■ Try it
Hunt through the entries for the word "most" and copy each line in which it appears.

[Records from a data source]

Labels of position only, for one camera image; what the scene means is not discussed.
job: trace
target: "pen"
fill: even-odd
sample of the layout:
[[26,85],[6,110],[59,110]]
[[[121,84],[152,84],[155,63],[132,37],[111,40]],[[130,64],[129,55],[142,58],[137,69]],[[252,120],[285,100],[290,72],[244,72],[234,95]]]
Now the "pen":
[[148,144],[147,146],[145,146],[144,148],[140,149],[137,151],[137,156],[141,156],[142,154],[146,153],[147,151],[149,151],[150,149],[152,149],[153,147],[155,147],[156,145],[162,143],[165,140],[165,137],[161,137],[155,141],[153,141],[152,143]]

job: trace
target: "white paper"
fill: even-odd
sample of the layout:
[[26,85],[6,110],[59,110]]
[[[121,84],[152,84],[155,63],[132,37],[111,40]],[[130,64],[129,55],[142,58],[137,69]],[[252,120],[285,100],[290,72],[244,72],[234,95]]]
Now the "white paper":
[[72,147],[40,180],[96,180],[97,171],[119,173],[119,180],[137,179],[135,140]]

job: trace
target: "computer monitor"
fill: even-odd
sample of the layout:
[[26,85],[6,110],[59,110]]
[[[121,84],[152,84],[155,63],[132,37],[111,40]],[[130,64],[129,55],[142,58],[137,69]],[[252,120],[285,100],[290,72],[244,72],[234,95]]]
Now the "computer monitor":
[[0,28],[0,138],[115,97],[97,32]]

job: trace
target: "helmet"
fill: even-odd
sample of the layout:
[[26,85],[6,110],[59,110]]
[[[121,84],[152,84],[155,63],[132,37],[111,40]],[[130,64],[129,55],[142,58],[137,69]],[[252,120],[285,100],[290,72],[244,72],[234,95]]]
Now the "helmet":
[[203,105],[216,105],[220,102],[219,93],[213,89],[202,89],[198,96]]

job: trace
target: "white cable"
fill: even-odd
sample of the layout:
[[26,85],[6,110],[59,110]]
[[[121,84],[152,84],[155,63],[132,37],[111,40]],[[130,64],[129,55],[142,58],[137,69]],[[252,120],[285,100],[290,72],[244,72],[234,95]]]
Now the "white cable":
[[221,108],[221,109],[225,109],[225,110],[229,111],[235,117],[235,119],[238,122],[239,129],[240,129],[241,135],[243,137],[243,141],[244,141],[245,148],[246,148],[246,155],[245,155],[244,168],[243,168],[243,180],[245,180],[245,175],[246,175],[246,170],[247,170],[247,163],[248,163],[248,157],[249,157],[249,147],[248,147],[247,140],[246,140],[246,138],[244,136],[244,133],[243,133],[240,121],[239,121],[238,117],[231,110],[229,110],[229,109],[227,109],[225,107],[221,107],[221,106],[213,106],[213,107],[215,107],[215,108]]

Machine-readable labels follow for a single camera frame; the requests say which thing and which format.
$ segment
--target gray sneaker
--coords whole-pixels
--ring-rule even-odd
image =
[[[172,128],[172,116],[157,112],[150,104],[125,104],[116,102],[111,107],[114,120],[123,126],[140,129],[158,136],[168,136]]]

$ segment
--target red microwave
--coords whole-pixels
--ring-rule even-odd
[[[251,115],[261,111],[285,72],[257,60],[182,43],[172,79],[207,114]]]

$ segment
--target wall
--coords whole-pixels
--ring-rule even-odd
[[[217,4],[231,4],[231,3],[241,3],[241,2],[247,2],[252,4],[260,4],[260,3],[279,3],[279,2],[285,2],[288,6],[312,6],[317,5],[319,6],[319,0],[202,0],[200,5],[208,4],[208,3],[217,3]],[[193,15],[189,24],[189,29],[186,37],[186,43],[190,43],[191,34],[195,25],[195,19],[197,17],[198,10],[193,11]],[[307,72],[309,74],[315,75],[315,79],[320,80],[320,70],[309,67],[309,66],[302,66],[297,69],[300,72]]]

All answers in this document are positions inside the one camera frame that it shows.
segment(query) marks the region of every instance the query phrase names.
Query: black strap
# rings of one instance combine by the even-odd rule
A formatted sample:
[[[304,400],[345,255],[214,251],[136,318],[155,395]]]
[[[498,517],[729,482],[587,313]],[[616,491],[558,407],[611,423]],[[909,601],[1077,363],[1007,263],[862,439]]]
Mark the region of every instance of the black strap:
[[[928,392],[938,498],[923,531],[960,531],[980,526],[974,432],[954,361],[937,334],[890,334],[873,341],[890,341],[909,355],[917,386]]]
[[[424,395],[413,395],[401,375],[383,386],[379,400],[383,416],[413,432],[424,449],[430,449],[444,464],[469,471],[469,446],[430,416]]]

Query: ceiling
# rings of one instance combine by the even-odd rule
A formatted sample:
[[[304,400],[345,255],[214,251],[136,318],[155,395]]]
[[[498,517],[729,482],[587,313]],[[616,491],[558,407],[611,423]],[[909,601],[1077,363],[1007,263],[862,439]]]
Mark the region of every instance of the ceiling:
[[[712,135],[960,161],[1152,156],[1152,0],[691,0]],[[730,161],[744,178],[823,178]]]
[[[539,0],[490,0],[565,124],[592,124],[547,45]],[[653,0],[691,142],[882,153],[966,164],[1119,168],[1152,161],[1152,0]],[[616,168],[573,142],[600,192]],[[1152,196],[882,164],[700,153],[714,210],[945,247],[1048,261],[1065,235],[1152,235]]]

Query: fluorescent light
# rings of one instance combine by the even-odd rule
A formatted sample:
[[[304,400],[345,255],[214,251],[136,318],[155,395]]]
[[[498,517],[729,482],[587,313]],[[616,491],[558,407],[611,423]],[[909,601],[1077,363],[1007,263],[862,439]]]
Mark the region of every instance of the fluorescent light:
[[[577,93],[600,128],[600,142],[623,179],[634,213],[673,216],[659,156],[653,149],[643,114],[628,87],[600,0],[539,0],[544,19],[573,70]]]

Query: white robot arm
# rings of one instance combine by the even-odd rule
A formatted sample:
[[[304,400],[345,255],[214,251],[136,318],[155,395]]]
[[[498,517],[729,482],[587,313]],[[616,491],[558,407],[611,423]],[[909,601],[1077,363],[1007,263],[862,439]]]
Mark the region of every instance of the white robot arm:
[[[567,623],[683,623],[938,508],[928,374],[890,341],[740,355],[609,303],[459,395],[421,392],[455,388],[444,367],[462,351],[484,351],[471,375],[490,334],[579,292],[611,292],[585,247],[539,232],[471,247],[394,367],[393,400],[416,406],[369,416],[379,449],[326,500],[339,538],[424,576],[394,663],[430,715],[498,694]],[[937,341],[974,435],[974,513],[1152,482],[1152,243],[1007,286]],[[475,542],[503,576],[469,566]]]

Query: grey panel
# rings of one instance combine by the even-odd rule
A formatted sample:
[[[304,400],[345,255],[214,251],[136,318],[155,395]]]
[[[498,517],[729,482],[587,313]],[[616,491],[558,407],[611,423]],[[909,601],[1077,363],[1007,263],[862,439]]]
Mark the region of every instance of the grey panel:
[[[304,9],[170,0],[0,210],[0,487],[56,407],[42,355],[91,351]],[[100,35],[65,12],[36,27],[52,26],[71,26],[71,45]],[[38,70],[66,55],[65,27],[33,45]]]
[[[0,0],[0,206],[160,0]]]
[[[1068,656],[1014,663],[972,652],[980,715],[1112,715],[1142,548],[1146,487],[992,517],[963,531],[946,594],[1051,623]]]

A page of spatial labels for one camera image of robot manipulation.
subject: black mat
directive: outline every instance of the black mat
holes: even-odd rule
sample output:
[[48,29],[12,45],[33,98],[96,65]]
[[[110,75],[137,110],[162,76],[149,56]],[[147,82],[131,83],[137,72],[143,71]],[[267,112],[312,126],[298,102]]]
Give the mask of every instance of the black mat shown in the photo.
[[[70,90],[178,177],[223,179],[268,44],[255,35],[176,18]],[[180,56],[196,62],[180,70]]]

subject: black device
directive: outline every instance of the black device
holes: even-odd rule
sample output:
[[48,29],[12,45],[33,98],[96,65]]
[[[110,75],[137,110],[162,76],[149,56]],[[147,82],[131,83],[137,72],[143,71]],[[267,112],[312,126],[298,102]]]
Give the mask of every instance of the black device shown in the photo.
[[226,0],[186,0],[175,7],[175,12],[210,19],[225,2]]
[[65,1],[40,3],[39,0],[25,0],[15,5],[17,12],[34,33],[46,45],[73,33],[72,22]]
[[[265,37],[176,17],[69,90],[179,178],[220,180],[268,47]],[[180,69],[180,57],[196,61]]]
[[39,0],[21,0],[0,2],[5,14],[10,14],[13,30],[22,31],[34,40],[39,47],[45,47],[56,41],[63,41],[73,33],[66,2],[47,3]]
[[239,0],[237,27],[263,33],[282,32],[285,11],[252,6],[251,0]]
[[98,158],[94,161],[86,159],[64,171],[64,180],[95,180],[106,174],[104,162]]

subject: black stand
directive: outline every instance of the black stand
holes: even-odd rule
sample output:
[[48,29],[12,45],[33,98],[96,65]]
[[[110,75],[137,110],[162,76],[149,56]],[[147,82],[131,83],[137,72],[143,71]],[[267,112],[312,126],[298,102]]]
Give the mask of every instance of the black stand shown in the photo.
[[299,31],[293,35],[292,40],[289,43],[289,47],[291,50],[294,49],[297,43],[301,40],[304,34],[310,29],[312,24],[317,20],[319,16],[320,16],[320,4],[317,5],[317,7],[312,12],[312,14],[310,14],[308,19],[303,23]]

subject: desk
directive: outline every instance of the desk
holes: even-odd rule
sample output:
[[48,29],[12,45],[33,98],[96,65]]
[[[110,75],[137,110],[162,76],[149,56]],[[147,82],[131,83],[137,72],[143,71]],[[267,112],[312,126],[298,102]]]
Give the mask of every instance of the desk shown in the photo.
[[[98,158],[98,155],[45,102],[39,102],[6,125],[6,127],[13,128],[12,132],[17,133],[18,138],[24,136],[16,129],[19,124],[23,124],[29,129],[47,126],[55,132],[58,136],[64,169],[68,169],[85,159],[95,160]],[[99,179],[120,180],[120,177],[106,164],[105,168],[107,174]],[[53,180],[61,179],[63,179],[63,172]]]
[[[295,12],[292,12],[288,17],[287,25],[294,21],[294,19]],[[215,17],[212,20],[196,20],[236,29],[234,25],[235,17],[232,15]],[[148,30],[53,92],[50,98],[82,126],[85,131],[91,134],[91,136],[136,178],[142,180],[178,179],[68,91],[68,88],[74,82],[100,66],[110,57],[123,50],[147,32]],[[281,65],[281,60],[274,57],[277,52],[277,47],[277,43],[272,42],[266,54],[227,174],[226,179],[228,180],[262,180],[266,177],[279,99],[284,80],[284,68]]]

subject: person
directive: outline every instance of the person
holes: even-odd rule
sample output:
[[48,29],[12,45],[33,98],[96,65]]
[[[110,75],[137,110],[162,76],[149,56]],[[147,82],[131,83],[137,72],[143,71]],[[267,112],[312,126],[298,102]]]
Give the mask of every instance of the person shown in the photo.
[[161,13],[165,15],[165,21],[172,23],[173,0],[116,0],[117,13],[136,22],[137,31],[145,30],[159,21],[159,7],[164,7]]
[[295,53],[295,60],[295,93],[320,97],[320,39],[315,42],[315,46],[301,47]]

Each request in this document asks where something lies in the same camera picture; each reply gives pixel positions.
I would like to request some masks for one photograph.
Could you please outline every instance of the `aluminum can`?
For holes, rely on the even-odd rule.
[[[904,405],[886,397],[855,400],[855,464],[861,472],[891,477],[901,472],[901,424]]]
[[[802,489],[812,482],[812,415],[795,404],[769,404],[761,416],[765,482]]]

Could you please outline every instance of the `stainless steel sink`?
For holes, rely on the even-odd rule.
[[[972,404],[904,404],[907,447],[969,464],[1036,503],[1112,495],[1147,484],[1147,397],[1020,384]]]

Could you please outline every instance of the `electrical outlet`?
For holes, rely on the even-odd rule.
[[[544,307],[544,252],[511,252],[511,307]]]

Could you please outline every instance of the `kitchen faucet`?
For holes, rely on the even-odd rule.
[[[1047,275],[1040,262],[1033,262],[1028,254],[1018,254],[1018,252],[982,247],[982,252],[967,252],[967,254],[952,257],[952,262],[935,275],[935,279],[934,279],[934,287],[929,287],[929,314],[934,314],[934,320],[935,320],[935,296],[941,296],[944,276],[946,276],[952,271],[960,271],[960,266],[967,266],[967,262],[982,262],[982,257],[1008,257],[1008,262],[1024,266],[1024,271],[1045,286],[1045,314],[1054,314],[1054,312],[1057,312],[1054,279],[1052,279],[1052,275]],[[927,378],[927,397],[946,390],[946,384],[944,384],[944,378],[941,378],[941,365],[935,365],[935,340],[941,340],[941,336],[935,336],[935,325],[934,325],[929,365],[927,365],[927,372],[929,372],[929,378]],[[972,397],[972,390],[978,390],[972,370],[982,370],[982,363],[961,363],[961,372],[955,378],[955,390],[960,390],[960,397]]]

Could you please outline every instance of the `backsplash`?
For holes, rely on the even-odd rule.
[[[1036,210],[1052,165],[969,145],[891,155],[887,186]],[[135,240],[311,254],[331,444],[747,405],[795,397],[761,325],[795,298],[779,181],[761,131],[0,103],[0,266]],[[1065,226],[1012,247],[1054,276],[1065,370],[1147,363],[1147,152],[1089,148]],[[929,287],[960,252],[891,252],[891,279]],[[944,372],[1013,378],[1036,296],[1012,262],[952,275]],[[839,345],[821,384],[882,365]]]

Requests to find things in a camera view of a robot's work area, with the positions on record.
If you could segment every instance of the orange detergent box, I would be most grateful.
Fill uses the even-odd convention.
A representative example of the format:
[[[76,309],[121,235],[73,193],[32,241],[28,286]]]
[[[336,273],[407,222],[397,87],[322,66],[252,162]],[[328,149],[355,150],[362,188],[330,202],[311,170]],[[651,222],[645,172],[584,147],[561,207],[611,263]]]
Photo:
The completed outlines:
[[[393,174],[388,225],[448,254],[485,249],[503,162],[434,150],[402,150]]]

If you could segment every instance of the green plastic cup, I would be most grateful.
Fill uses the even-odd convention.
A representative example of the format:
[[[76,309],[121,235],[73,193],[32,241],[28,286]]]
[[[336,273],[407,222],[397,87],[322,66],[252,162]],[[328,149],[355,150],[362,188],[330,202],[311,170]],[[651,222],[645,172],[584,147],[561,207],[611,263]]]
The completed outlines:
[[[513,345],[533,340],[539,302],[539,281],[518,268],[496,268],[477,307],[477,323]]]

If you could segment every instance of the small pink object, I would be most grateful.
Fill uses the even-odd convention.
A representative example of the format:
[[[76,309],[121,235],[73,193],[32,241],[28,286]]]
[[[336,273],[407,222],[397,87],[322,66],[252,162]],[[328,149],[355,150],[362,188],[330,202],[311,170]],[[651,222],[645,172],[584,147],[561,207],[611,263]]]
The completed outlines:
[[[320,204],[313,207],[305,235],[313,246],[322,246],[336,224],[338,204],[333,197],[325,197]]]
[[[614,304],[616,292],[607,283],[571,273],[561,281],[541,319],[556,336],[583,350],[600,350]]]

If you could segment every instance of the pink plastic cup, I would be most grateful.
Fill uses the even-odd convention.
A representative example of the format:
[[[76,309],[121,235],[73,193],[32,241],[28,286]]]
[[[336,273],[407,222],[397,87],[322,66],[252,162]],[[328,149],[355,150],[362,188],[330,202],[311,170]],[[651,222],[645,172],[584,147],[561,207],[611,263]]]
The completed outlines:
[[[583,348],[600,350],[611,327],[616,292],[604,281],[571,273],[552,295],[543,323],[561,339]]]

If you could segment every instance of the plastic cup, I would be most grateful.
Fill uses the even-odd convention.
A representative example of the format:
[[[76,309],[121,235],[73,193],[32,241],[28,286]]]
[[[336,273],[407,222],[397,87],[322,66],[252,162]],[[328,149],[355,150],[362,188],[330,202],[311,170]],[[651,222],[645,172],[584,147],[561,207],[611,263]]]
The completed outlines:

■ Reply
If you could segment every instance of the orange detergent box, I would be most grateful.
If you could segment every instance of the green plastic cup, I would be most grateful.
If you could segment every instance of the small pink object, I would be most grateful.
If you could segment every instance of the pink plastic cup, I would be most grateful.
If you could segment every instance of the plastic cup, I would be most grateful.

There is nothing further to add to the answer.